Shakespeare Sonnet 30
This is one of my favorite poems. I can recite it from memory, although Dawn tells me that I do it in an especially annoying way. I think maybe I do it in some sort of stylized performance. Or as an acting audition, more likely, probably how my first wife would have. Or how she maybe actually even did, although I seem to remember that she used sonnet number twenty-nine as an audition piece.
I remember, not being an especially literate dude, and not speaking French either, being taken a little aback by the phrase in the second line, "remembrance of things past," when I first read it. Hey, that's Proust, I said. Only later would I learn that À la recherche du temps perdu is in fact more literally translated, and is more accepted as the English title nowadays as, In Search of Lost Time. I've never even tried to read Proust, though. I think Dawn's said that she's read Swann's Way. Anybody else out there Proust fans?When to the sessions of sweet silent thought
I summon up remembrance of things past,
I sigh the lack of many a thing I sought,
And with old woes new wail my dear time's waste;
Then can I drown an eye, unused to flow,
For precious friends hid in death's dateless night,
And weep afresh love's long since cancelled woe,
And moan th'expense of many a vanished sight.

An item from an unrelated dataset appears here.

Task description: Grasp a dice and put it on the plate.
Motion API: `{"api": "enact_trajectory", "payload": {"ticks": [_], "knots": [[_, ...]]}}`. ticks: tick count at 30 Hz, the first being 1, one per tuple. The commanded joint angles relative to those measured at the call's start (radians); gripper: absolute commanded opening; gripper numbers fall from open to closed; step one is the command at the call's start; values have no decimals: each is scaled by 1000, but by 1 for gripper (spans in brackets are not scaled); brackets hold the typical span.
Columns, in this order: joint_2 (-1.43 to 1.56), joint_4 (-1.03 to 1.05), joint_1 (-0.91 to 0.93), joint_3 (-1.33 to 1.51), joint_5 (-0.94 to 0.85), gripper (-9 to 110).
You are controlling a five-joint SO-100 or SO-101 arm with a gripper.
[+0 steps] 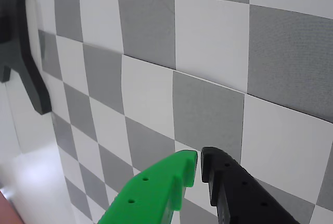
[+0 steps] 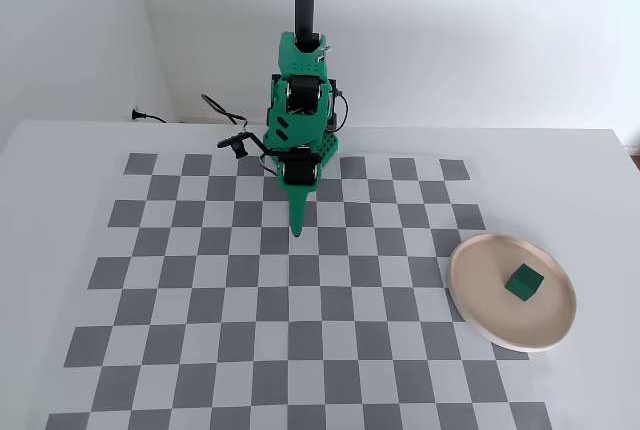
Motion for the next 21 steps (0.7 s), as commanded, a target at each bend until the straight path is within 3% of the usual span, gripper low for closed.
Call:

Then can I grieve at grievances foregone,
And heavily from woe to woe tell o'er
The sad account of fore-bemoaned moan,
Which I new pay as if not paid before.
But if the while I think on thee, dear friend,
All losses are restored, and sorrows end.
What I love about this poem though is that it's honest and true in content but also delicious in form. It's so utterly grandly over-dramatic, describing the mere act of thinking of the past in so tragic of terms. Just remembering is heart-wrenching drama. But that way the present dear friend can then be so greatly contrasted, I guess. But still, I love that "which I new pay as if not paid before," that totally reliving whatever pain that still lingers.
But then all of this is couched in the beautiful language that Shakespeare could rattle off endlessly, apparently effortlessly. This poem is like candy in the mouth when reciting out loud. It just makes the mouth feel good to recite these words.
Try it.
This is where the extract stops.